Here are the games that I tested out and the overall results of them:
Fallout 4 – On average I get 60 FPS. It’s not until I get in the very detailed area around Diamond City and/or having a bunch of action going on to where the game will dip below 40 FPS. There are a few areas in the surrounding area of Diamond City where I would reach a lower frame rate of around 30 FPS but given all of the stuff going on, that was sort of expected. In summary, 60 FPS 70% of the time. This is with all settings on ultra.
Ark: Survival Evolved – This is a very demanding game and for good reason – it looks amazing. I get an average of about 40 FPS for the most part. When I’m around a big base then I start to see small dips sometimes even going into the 20’s but it never goes below 20 FPS. The low frame rate there is only there when there is a HUGE base, the game is very playable. I had the settings set to high which was what the game suggested for those with a GTX 970.
Rocket League – 60 FPS, nothing less. Everything is set on ultra and the game runs extremely smoothly 100% of the time. Great looking game, the 970 does it justice.
Tom Clancy’s Rainbow Six: Siege – I have the graphics settings set to ultra and I have a steady 60 FPS for the most part.

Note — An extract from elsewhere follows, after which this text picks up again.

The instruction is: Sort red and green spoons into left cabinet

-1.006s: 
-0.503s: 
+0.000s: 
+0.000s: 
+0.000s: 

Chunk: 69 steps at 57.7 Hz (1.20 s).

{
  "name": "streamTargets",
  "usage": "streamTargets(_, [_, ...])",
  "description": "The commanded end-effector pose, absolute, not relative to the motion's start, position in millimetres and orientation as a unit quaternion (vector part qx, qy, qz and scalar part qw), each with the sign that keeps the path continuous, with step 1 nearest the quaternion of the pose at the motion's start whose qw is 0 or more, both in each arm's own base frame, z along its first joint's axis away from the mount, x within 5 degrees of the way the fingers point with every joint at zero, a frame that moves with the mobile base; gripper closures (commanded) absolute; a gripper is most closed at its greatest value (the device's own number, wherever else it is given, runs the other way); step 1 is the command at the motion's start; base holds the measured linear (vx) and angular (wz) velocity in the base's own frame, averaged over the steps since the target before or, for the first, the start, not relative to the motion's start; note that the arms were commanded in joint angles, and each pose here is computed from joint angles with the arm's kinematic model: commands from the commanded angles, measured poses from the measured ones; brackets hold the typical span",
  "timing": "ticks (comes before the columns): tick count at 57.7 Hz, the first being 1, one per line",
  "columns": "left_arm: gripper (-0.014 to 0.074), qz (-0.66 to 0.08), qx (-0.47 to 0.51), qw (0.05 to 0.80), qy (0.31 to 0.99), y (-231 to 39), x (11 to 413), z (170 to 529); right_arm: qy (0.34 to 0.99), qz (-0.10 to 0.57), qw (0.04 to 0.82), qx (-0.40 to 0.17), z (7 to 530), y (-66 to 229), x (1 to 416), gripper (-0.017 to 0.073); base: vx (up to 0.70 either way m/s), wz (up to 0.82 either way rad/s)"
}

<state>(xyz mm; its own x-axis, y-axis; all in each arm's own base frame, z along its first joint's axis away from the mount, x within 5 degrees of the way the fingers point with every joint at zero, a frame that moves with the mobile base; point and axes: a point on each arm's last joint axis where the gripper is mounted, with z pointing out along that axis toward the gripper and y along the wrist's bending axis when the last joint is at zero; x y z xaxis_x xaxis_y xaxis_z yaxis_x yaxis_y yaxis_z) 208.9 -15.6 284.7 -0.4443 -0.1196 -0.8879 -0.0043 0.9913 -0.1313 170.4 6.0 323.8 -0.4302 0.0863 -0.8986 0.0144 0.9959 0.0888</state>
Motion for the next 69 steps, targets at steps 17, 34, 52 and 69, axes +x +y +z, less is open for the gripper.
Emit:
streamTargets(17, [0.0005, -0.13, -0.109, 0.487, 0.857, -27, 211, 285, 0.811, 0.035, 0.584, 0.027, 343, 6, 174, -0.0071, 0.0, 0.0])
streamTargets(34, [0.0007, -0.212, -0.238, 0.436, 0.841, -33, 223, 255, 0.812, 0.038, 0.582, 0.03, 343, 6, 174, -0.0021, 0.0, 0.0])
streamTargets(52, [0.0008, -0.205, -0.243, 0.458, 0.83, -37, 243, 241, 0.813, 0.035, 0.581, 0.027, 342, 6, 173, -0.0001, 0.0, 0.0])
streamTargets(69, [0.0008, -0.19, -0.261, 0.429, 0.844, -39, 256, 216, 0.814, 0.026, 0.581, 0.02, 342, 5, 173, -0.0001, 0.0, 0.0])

I played a single player mission and a multiplayer match, both resulting in a solid 60 FPS rate even while breaching a door with C4. I did notice very small dips in FPS when a whole lot was going on in the realm of multiplayer, but it wasn’t anything that was super noticeable or anything.
All In All, Best Bang For The Buck At 1080p
This 970 out performs a R9 390 in most cases when it comes down to the nitty gritty action in games, it’s extremely quiet and you get the most out of your buck with 1080p gaming in mind.
At the end of the day, raw performance is what matters most. If you already have or plan to game at a higher resolution than 1080p then this card wouldn’t be as ideal as say the R9 390 for more VRAM would be extremely useful for those higher resolution displays and a card with more VRAM is the most ideal route to go with.
So, are you going to be picking up the GTX 970 after reading this review?
Or are you planning on gaming at an even higher resolution?